Battery electric luxury crossover SUV

The Lexus RZ (レクサス・RZ, Rekusasu RZ) is a battery electric mid-size luxury crossover SUV built by Toyota for its luxury division Lexus since 2023. It is considered a "large SUV" by Euro NCAP and a "small sport utility vehicle" by the United States Environmental Protection Agency. The RZ is built on the e-TNGA platform shared with the Toyota bZ4X/Subaru Solterra, it is the first dedicated battery electric vehicle of the Lexus marque that will be sold worldwide and also the second battery electric model after the ICE-based UX 300e.

==History==
The RZ was previewed by the LF-Z Electrified concept in March 2021. A prototype RZ was shown in December 2021 during a Toyota press event to announce its future plans for rolling out battery electric models. The production model was unveiled at a press event on April 20, 2022, and it was first shown to the public at Le Volan Cars Meet 2022 Yokohama in late May. The RZ was developed at Toyota's Technical Center Shimoyama.

It went on sale in 2022 (as the 2023 model year in North America), initially in RZ 450e grade, which is equipped with a standard fully variable "Direct4" all-wheel drive system and optional steer-by-wire technology.

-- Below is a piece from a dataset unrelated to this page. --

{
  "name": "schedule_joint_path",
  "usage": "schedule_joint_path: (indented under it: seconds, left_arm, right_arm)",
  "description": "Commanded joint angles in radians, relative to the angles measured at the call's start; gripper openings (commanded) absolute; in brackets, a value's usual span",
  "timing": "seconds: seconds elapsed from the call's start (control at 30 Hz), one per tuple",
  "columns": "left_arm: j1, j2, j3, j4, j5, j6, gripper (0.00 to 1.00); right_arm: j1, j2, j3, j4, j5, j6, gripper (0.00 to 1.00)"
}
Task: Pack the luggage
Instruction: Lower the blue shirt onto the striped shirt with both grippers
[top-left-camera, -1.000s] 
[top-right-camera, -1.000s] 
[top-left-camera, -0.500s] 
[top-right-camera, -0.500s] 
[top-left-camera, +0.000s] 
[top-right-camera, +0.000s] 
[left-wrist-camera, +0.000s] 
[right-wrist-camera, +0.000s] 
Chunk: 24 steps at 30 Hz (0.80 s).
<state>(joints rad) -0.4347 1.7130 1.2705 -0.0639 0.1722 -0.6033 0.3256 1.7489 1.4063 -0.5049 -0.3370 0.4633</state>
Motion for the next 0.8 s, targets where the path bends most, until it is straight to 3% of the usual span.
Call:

In June 2025, Lexus announced an updated version of the RZ that brings improvements to the battery and motor output as well as a new F Sport version with 'Lexus’ Interactive Manual Drive', a virtual gear shift system that mimics the feel of a manual transmission.

== Design ==
===Powertrains===

| Model | Chassis code | Electric motor | Transmission | Power | Torque | Combined Power |
| RZ 300e | XEBM10 | 1×1XM (front) | eAxle | 150 kW (201 hp; 204 PS) | 265 N⋅m (195 lb⋅ft) |  |
| RZ 450e | XEBM15 | 1×1XM (front) | eAxle | 150 kW (201 hp; 204 PS) | 265 N⋅m (195 lb⋅ft) | 230 kW (308 hp; 313 PS) |
| 1×1YM (rear) | 80 kW (107 hp; 109 PS) | 170 N⋅m (130 lb⋅ft) |
| RZ 350e |  |  |  | 165 kW (221 hp; 224 PS) |  |  |
| RZ 500e |  |  |  |  |  | 280 kW (375 hp; 381 PS) |
| RZ 550e | XEBM25 |  |  |  |  | 300 kW (402 hp; 408 PS) |
| RZ 600e F Sport Performance |  |  |  |  |  | 313 kW (420 hp; 426 PS) |

The front motor of the RZ 450e is taken from the front-wheel drive version of the bZ4X, while the rear unit is taken from the all-wheel drive version of the same car, making it quicker than the bZ4X/Solterra. Using the 'DIRECT4' system, front/rear axle torque output can be varied continuously from 100:0 to 0:100; during normal driving, the torque split ranges from 40:60 to 60:40.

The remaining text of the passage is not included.